Traceback (most recent call last):
File "/path/.snakemake/scripts/tmpeh4fbcap.calculate_cov.py", line 185, in <module>
df = df.astype(
^^^^^^^^^^
File "/path/.conda/envs/snakemake/lib/python3.12/site-packages/pandas/core/generic.py", line 6620, in astype
res_col = col.astype(dtype=cdt, copy=copy, errors=errors)
^^^^^^^^^^^^^^^^^^^^^^^^^^^^^^^^^^^^^^^^^^^^^^^
File "/path/.conda/envs/snakemake/lib/python3.12/site-packages/pandas/core/generic.py", line 6643, in astype
new_data = self._mgr.astype(dtype=dtype, copy=copy, errors=errors)
^^^^^^^^^^^^^^^^^^^^^^^^^^^^^^^^^^^^^^^^^^^^^^^^^^^^^^^
File "/path/.conda/envs/snakemake/lib/python3.12/site-packages/pandas/core/internals/managers.py", line 430, in astype
return self.apply(
^^^^^^^^^^^
File "/path/.conda/envs/snakemake/lib/python3.12/site-packages/pandas/core/internals/managers.py", line 363, in apply
applied = getattr(b, f)(**kwargs)
^^^^^^^^^^^^^^^^^^^^^^^
File "/path/.conda/envs/snakemake/lib/python3.12/site-packages/pandas/core/internals/blocks.py", line 758, in astype
new_values = astype_array_safe(values, dtype, copy=copy, errors=errors)
^^^^^^^^^^^^^^^^^^^^^^^^^^^^^^^^^^^^^^^^^^^^^^^^^^^^^^^^^^
File "/path/.conda/envs/snakemake/lib/python3.12/site-packages/pandas/core/dtypes/astype.py", line 237, in astype_array_safe
new_values = astype_array(values, dtype, copy=copy)
^^^^^^^^^^^^^^^^^^^^^^^^^^^^^^^^^^^^^^
File "/path/.conda/envs/snakemake/lib/python3.12/site-packages/pandas/core/dtypes/astype.py", line 182, in astype_array
values = _astype_nansafe(values, dtype, copy=copy)
^^^^^^^^^^^^^^^^^^^^^^^^^^^^^^^^^^^^^^^^^
File "/path/.conda/envs/snakemake/lib/python3.12/site-packages/pandas/core/dtypes/astype.py", line 101, in _astype_nansafe
return _astype_float_to_int_nansafe(arr, dtype, copy)
^^^^^^^^^^^^^^^^^^^^^^^^^^^^^^^^^^^^^^^^^^^^^^
File "/path/.conda/envs/snakemake/lib/python3.12/site-packages/pandas/core/dtypes/astype.py", line 145, in _astype_float_to_int_nansafe
raise IntCastingNaNError(
pandas.errors.IntCastingNaNError: Cannot convert non-finite values (NA or inf) to integer: Error while type casting for column 'number_of_contigs'
RuleException:
CalledProcessError in file /path/tools/MeSS/mess/workflow/rules/processing/coverages.smk, line 38:
Command 'set -euo pipefail; /path/.conda/envs/snakemake/bin/python3.12 /path/.snakemake/scripts/tmpeh4fbcap.calculate_cov.py' returned non-zero exit status 1.
[Tue Oct 8 10:24:17 2024]
Error in rule calculate_genome_coverages:
jobid: 8
input: data/buccal_mucosa/replicates.tsv, data/buccal_mucosa/assembly_finder/assembly_summary.tsv
output: data/buccal_mucosa/coverages.tsv
Also appreciate that you've replaced the taxids with genome accessions - can I check if you've done this for all the hmp-template sites or just the buccal mucosa? Ideally I'd like to be working with the gut site data. Just checked and saw that this was updated for the gut site too - thanks!

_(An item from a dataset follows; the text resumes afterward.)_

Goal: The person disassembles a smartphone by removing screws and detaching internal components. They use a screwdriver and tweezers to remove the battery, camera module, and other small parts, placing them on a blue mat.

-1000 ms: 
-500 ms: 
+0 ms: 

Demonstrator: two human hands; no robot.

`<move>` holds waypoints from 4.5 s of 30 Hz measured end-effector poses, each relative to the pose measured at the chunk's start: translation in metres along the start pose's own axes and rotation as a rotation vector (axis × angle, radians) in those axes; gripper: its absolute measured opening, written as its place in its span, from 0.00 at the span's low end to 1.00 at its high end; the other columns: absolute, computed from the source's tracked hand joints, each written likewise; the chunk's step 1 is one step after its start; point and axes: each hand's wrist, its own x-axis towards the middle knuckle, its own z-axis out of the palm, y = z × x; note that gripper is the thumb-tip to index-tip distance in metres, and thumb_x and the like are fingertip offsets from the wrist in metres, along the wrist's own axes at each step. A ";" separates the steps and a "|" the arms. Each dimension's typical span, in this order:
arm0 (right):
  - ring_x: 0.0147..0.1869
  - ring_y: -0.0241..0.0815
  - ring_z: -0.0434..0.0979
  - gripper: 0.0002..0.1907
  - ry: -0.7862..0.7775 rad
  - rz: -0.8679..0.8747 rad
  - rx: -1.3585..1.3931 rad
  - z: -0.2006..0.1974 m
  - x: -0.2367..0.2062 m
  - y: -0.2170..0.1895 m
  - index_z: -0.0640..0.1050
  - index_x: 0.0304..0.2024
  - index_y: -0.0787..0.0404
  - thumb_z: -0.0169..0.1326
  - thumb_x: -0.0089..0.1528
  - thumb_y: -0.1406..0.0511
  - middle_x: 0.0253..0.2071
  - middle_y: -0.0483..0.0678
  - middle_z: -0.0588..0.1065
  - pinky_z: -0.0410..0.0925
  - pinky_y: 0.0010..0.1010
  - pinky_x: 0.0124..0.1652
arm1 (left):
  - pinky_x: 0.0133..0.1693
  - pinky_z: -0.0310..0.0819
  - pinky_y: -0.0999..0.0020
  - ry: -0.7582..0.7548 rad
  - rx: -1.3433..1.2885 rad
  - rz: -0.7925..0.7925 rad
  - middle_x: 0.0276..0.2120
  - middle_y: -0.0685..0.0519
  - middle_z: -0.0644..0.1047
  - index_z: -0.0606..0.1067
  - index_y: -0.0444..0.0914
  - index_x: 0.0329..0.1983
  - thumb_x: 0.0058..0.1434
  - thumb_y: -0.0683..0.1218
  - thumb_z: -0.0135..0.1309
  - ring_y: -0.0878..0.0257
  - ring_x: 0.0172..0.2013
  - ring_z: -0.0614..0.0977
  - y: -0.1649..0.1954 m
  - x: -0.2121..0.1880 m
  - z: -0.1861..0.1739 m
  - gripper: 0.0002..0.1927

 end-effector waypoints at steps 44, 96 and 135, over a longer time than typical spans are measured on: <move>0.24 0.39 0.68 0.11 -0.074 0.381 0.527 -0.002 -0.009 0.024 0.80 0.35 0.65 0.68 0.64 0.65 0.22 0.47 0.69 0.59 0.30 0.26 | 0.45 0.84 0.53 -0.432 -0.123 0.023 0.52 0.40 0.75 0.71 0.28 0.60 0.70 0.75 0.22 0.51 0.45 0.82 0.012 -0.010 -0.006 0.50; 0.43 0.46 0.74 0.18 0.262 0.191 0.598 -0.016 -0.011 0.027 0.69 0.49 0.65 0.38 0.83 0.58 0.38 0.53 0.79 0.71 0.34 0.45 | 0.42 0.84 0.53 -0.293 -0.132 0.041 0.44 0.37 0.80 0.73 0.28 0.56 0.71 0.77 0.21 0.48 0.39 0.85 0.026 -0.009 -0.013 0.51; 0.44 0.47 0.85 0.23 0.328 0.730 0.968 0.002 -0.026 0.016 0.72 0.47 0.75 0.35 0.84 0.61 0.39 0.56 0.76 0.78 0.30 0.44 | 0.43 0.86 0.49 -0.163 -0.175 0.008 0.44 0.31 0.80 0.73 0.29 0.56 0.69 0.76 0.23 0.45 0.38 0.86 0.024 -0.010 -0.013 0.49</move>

Thanks for testing out the branch @teojcryan !
I am glad that the downloads are faster !
As you said, the bug in the rule calculate_genome_coverages
stems from having NaN in the number_of_contigs column. Sometimes, this information is missing from the assembly_summary.tsv
table.
Since this column is not useful for read simulation, I removed it with this commit e9ab8698f474b66a9eaa5984ae2031872c824572 (You can still see the contigs number in assembly_finder/assembly_summary.tsv
).
Let me know if this solved your issue !
Thanks for the quick response @farchaab, appreciate it.
The commit has resolved the issue with the number_of_contigs column but now the same issue is coming up with the total_sequence_length column - I'm guessing the fix would be similar!
pandas.errors.IntCastingNaNError: Cannot convert non-finite values (NA or inf) to integer: Error while type casting for column 'total_sequence_length'
Thanks for developing and maintaining this tool!
MeSS version
mess, version 0.9.1 compiled from source as of 2024-10-24.
Describe the bug
Ran into the following errors when running
mess hmp-template
.Minimal example
Additional context The process completed 507 of 520 steps (98%) before encountering this error and exiting.